══ INFORMATION PROVIDED

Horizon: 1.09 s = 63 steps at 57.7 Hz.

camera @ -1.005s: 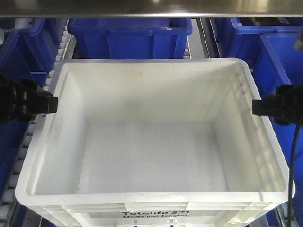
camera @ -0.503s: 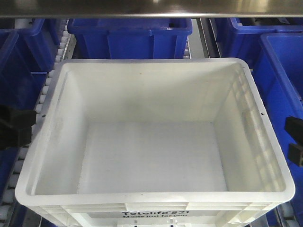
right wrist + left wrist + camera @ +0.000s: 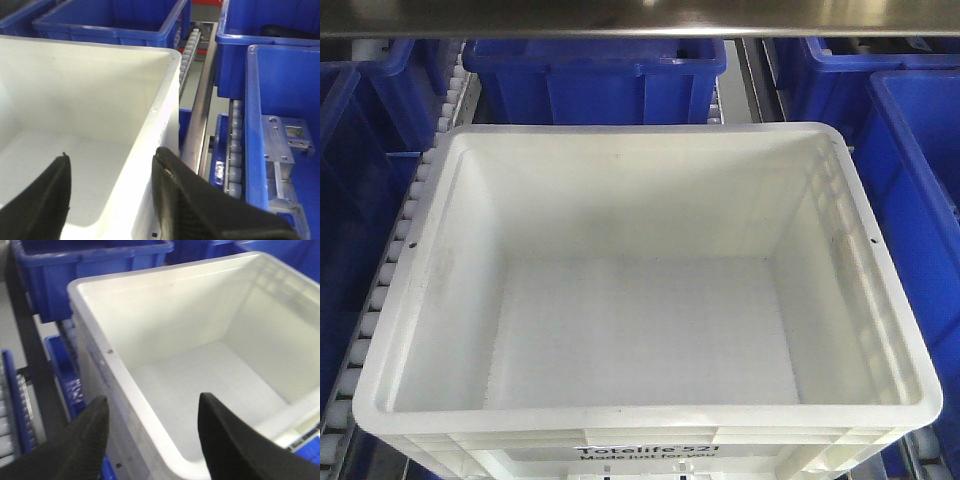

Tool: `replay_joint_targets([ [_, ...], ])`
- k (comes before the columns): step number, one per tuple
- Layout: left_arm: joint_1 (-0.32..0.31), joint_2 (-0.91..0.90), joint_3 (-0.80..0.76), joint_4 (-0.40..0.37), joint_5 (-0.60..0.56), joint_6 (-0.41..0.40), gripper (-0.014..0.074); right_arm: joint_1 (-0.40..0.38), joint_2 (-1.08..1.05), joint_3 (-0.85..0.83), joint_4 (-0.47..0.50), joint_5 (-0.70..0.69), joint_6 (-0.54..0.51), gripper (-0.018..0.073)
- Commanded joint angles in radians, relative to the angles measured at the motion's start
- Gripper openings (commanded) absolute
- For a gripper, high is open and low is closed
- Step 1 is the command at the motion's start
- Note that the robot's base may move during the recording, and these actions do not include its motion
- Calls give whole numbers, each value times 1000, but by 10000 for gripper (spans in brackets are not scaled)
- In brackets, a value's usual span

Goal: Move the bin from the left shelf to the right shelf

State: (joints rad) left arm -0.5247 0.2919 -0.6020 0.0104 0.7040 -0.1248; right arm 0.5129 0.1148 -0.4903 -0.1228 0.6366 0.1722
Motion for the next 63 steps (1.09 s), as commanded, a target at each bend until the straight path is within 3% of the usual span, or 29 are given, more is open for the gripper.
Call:
replay_joint_targets([
  [1,-5,-66,27,-91,-85,80,388,-3,-43,5,26,-72,-27,337],
  [9,-5,-196,135,-185,-117,195,388,-3,-138,79,34,-103,-27,337],
  [24,-5,-267,244,-185,-215,199,360,-3,-125,155,19,-209,-30,302],
  [29,-5,-267,244,-185,-209,199,262,-3,-125,155,8,-201,-30,203],
  [35,-5,-267,244,-183,-208,199,42,-3,-125,155,3,-203,-30,4],
  [37,-5,-267,244,-182,-212,199,-10,-3,-125,155,1,-204,-30,-14],
  [63,-5,-267,244,-182,-218,199,-8,-3,-125,155,5,-201,-30,-8],
])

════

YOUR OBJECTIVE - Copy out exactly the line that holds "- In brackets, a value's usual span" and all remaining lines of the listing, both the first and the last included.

RESPONSE AREA -
- In brackets, a value's usual span

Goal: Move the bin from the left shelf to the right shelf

State: (joints rad) left arm -0.5247 0.2919 -0.6020 0.0104 0.7040 -0.1248; right arm 0.5129 0.1148 -0.4903 -0.1228 0.6366 0.1722
Motion for the next 63 steps (1.09 s), as commanded, a target at each bend until the straight path is within 3% of the usual span, or 29 are given, more is open for the gripper.
Call:
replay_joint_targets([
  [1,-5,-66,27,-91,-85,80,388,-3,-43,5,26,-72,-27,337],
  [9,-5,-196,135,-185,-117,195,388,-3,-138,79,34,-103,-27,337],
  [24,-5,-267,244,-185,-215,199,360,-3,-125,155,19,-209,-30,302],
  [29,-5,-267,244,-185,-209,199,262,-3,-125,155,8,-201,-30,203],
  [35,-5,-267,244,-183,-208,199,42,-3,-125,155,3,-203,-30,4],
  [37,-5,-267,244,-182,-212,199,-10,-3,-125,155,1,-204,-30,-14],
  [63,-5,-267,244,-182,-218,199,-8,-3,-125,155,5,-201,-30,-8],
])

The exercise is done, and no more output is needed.